July 5, 2017 4:54 pm
‘If only life were that simple…’ A hackneyed phrase, yet one we have all doubtless uttered at one time or another.
In 2017, we can attest to the reality of an increasingly complex, hurried and artificial world, a situation that is both thrilling and anxiety-provoking in equal measure. With a certain amount of wit and wisdom, we are able to navigate through the chaos, often finding beauty and pleasure in that which is natural and uncomplicated: a hand spun Afghan wool kilim, a natural timber veneer lamp or an organic cotton shirt, are just a few simple examples.
Man-made materials such as plastic, glass, concrete and steel, have indisputably revolutionised the way in which we live. While there are countless examples of beautiful buildings and objects made using these materials, they can lack a certain degree of warmth and humility. Conversely, natural materials are almost invariably warm, pleasing and tactile; they possess a sense of honesty, modesty and sustainability. Prime examples include wood, leather, stone (marble, granite and slate), iron, cotton, silk, and natural inks and dyes (extracted from dye plants and organic produce, such as soy, starch and sugars).
At LZF, wood is central to every handmade lamp. A material filled with integrity, clarity and depth, wood’s application to design is rich and varied, functional and artistic. Wood’s malleability and sustainable properties, its uniqueness, solidity and warmth, ensure its continued popularity in a range of settings and conditions.
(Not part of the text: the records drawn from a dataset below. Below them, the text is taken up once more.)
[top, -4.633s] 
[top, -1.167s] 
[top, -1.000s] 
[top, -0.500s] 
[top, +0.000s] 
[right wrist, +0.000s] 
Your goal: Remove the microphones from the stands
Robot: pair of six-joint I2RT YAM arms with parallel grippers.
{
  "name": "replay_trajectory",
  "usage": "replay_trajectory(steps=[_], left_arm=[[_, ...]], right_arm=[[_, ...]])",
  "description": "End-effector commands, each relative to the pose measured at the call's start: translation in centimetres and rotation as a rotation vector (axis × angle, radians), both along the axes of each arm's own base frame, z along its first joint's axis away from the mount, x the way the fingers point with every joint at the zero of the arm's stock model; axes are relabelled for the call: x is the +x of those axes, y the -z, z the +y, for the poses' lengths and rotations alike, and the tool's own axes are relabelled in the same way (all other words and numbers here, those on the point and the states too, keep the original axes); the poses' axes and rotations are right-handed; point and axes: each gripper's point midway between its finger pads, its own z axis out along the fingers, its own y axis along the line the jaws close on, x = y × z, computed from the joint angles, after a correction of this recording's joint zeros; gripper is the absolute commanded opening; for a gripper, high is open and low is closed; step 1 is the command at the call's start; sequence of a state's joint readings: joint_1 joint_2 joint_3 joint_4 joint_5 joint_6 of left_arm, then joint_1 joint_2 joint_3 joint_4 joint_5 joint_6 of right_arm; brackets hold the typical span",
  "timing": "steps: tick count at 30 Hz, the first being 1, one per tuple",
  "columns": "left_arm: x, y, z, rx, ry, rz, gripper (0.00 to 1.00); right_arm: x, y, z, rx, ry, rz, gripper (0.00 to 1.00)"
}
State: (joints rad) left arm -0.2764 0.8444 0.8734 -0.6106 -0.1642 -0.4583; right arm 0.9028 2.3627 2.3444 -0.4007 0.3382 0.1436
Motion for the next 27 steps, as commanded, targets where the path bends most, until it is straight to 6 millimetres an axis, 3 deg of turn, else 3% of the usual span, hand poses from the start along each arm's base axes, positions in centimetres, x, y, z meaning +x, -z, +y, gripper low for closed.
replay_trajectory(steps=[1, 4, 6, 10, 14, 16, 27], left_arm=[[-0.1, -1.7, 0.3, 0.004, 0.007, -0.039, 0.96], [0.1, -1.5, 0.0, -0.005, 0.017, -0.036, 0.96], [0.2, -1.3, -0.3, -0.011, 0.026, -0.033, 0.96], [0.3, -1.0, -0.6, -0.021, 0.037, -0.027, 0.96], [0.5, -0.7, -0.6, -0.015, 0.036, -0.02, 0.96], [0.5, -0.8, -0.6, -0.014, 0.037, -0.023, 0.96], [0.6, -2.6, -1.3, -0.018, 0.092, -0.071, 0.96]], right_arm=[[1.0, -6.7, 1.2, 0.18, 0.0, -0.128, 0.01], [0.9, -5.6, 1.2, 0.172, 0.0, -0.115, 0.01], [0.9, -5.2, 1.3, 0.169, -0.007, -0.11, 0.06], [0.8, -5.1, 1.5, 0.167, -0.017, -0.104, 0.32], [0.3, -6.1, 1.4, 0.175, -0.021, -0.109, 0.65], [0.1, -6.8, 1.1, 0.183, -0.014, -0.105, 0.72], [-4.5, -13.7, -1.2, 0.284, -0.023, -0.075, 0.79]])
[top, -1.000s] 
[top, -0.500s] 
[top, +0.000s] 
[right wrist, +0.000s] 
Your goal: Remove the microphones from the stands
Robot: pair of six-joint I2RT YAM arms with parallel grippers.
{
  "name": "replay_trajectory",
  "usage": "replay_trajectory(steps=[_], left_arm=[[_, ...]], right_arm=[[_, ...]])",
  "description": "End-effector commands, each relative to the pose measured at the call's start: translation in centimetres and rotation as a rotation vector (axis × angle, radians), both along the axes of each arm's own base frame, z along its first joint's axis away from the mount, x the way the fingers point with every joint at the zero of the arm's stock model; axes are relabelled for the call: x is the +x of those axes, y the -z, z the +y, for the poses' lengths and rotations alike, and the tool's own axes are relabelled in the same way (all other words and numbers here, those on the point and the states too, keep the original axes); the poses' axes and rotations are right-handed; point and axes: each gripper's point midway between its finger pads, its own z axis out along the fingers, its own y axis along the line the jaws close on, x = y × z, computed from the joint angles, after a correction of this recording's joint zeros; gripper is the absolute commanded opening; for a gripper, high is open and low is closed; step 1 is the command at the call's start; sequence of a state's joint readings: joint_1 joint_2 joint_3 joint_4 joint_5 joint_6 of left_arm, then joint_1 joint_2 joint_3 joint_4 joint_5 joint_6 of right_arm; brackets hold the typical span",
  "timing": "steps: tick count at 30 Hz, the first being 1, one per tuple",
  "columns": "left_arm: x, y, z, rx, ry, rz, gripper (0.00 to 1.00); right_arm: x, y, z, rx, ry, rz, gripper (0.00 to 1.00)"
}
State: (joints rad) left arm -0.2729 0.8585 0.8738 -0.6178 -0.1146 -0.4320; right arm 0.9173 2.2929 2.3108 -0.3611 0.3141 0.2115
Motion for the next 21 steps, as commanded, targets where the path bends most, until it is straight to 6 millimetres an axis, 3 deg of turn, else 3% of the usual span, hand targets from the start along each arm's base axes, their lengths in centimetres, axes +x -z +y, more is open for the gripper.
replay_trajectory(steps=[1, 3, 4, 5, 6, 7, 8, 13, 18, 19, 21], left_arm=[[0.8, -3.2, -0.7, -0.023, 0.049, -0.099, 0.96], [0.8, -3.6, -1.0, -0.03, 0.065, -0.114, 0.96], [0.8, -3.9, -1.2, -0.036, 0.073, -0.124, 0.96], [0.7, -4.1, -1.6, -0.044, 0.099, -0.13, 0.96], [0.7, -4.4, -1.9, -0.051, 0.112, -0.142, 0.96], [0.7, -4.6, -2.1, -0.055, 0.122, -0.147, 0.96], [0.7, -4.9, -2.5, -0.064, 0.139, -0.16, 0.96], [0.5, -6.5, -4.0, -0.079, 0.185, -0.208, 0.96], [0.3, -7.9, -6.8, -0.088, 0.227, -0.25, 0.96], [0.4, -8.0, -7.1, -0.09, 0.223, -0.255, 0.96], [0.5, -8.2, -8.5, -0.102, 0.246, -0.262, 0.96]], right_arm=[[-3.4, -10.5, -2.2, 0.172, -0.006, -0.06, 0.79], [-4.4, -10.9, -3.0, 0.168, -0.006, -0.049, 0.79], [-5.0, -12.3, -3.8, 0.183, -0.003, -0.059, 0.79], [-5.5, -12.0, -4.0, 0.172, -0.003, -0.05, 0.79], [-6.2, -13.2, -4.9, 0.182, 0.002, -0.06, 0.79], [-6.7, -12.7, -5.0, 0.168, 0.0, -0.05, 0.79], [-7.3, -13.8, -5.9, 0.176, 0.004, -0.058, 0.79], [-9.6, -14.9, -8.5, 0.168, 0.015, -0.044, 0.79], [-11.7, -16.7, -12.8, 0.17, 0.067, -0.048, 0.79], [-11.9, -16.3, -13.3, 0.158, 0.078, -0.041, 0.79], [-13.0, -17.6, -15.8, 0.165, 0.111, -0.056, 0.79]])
Using natural timber veneers, LZF’s designers and craftsmen have built an array of fine, original lights. Despite the complexity of each design, simplicity and naturalness are intrinsic components of every LZF lamp. Moreover, LZF’s knack for presentation shows the quality of its lights in a varied range of quiet, simple environments.
Life is fast and frantic, sometimes coming apart at the seams, other times filled with joy and wonder. The act of slowing down, of appreciating the beauty of our natural world and the beauty found in natural materials, is not philosophical or profound: its merely wonderful common sense.